Head back to the intro post to get the use case and architecture of the Copilot Studio bots I’ll be describing in these blog posts.

In this post, I’ll be giving a general overview of Copilot Studio, Topics which are the main thing I utilized (though there’s much more that can be used), how I figured out troubleshooting the bot, and the Power Automate flows used in the initial POC I built.

Introduction

Copilot Studio is a low-code platform within Microsoft’s Power Platform, designed to enable the creation of intelligent apps and automation using natural language processing, AI, and automation capabilities. It empowers users to build custom chatbots, applications, and workflows without needing extensive coding knowledge.

Key features include:

  1. Natural Language Integration: Copilot Studio uses conversational AI to understand natural language, making it easy to build chatbots that can interact with users in a human-like manner.
  2. Low-Code Environment: The platform provides a visual interface where users can design workflows, chatbots, and integrations by clicking to add and remove components.
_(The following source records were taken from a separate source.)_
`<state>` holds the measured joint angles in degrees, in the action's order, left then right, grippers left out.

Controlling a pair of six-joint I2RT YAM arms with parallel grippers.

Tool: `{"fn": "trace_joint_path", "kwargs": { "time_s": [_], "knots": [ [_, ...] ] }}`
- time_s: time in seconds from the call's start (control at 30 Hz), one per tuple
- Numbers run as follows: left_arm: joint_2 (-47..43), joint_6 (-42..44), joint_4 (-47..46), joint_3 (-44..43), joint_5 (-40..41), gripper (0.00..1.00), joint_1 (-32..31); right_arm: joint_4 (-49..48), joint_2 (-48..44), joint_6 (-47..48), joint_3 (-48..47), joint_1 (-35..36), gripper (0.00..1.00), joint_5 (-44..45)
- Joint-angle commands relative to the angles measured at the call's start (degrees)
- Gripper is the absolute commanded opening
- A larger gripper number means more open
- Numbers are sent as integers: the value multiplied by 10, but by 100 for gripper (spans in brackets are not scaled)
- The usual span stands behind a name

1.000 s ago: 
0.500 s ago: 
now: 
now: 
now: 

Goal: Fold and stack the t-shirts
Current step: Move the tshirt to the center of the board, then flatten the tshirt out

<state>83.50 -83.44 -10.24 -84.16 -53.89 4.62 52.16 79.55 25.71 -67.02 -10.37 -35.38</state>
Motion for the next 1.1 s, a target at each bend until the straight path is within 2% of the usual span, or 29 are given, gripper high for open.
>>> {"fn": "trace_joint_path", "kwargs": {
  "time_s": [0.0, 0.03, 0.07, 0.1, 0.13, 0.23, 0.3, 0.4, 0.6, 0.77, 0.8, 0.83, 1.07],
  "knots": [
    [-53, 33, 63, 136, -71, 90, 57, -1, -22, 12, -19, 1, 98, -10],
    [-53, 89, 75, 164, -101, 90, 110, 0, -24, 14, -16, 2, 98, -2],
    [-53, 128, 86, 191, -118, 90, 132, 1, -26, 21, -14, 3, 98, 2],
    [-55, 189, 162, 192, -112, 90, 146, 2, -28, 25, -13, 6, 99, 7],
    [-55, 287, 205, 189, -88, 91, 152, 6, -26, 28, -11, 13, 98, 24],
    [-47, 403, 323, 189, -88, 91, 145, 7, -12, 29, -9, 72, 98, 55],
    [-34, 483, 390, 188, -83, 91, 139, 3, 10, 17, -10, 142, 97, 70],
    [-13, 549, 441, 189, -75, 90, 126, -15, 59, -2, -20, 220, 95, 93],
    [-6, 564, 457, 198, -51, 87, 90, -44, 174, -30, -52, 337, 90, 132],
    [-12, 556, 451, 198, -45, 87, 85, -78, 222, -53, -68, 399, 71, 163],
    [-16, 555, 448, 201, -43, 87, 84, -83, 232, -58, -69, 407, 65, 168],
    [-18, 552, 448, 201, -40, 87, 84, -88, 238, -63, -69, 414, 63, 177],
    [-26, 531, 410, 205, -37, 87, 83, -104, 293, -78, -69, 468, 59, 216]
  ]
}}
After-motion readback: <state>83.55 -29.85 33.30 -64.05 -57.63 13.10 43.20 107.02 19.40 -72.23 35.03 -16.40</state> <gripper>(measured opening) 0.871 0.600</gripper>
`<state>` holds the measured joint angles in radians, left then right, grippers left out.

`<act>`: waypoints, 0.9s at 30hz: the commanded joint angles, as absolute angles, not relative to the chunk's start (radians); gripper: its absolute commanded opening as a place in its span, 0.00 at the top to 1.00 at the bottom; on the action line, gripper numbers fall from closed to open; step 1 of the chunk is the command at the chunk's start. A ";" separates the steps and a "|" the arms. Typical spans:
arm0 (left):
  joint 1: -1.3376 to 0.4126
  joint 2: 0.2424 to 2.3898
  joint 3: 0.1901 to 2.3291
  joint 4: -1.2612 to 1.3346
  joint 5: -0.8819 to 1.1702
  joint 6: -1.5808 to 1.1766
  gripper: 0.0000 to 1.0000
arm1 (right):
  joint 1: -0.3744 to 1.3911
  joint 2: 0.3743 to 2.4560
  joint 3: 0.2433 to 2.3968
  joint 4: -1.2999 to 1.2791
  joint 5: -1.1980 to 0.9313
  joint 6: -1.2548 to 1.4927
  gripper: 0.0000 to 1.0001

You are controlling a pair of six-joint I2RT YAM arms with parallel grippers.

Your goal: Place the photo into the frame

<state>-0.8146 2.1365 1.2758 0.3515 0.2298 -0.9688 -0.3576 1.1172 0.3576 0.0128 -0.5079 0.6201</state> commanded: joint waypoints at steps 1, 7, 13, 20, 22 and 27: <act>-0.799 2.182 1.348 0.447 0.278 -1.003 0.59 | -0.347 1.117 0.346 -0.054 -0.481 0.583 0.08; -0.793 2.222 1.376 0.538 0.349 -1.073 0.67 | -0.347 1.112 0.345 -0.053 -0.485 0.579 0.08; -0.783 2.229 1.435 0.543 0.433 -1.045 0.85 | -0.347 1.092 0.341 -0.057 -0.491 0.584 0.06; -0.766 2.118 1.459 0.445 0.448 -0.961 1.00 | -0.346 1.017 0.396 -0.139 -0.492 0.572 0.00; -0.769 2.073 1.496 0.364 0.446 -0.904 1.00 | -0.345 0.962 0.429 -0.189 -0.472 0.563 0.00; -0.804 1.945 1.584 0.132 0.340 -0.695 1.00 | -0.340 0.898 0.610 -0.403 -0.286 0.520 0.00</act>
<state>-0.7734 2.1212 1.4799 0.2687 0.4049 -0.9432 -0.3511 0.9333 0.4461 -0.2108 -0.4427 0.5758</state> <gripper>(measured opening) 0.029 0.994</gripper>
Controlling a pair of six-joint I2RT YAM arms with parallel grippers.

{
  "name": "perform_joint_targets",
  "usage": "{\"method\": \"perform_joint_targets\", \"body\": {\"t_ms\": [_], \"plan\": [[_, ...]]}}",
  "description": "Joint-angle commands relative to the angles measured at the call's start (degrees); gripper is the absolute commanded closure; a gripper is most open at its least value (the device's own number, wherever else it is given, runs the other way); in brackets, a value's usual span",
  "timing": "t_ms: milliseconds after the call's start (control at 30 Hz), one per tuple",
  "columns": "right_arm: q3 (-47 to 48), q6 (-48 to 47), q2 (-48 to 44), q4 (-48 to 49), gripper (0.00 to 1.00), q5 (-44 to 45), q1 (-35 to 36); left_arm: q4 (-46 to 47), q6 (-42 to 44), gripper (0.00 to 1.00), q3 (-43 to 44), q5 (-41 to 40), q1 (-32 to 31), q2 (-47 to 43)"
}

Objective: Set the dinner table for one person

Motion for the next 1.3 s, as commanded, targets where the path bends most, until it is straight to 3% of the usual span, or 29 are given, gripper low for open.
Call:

It uses PowerFx, a formula-based language, for building logic and managing data.
  3. Integration with Microsoft Power Platform: Copilot Studio seamlessly integrates with other Power Platform services such as Power Automate, Power Apps, and Power BI, allowing chatbots to trigger workflows, retrieve data, and display information.
  4. AI-Driven Automation: The platform allows users to create chatbots that automate tasks by responding to user requests, retrieving information from databases, and even connecting to external systems like ServiceNow, which is what you will see in this chatbot. In summary, Copilot Studio is designed to streamline chatbot creation, making it an ideal tool for businesses looking to implement conversational AI without heavy coding. Its integration capabilities and natural language processing make it highly adaptable for automating various processes.

Topics

In Copilot Studio, a “topic” is a fundamental concept used to define the specific conversations or tasks a chatbot is designed to handle. Topics are essentially the building blocks of the chatbot’s conversational flow, guiding how it interacts with users and responds to their inputs.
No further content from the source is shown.